Small banks clearly have a financial interest in seeing the end of the big bank era, but that alone doesn’t undercut their arguments. In some cases it may be good for business, consumers and the overall marketplace.

“It’s an appealing idea to our clients because it will make them more competitive,” says Robert C. Schwartz, a partner at Smith, Gambrell & Russell, which represents big and small banks in the Southeast. “Changes may leave gaps for the regional banks and the community banks.”

“If the government does the right thing, it will be the private sector that forces these companies to do what they need to do for the benefit of their shareholders,” says Sorrentino, whose bank has $400 million in assets. (By contrasts, the 19 firms involved in the government’s recently completed stress tests have assets of $100-billion or more.)

Investors have clearly been focused on shrinking earnings and stock prices and what some consider diminished prospects for the future, even with a positive resolution to the financial crisis.
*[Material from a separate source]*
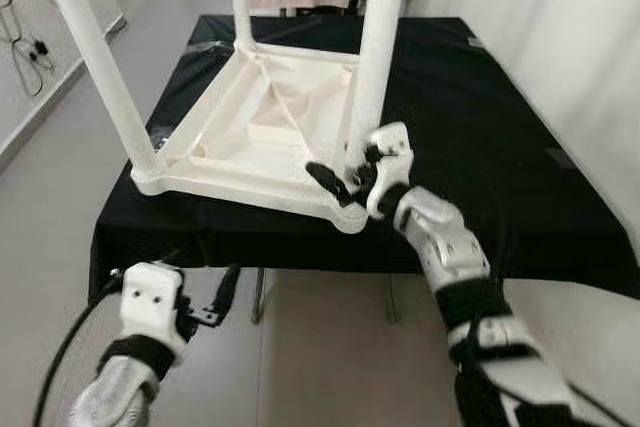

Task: Building children table

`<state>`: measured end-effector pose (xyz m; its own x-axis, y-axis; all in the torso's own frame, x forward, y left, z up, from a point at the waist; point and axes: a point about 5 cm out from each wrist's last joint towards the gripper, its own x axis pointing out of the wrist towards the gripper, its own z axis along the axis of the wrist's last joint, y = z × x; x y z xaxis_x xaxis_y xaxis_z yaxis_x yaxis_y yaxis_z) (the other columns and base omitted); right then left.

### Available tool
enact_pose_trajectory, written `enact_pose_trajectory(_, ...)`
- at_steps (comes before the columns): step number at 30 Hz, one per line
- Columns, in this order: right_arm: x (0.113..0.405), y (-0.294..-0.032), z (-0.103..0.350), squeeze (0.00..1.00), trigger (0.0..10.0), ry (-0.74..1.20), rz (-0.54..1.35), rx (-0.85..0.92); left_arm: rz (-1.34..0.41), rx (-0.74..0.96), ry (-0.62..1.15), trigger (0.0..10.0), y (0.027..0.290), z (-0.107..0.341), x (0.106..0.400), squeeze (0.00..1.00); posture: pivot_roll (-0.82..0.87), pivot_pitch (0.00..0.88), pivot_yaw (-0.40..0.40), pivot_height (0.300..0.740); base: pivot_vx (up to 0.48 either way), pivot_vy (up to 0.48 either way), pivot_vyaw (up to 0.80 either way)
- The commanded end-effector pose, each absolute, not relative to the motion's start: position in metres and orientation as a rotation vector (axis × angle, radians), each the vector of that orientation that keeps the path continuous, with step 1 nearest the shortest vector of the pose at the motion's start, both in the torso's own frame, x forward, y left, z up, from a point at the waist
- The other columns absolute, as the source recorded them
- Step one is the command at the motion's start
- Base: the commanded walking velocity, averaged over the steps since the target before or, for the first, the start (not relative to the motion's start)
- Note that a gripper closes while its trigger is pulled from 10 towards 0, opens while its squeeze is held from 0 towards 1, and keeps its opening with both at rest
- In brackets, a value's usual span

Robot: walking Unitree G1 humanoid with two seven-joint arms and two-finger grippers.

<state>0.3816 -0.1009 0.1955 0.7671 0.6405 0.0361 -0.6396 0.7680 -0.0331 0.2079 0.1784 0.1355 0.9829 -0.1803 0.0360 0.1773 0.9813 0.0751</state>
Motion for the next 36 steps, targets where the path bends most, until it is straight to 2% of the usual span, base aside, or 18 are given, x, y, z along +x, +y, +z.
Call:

“I also think investors are going to realize that they’ll be low-single digit growth rates,” says Miller

Some analysts say recent events highlight a fundamental problem that has been somewhat ignored for years; the financial supermarket structure of the big institutions makes them difficult, if not, impossible to operate with great success.

“Investors will say,That business unit hidden in there; let’s spin that off,” says Sorrentino. “Either the regulators are going to force it or the shareholders are going force it.”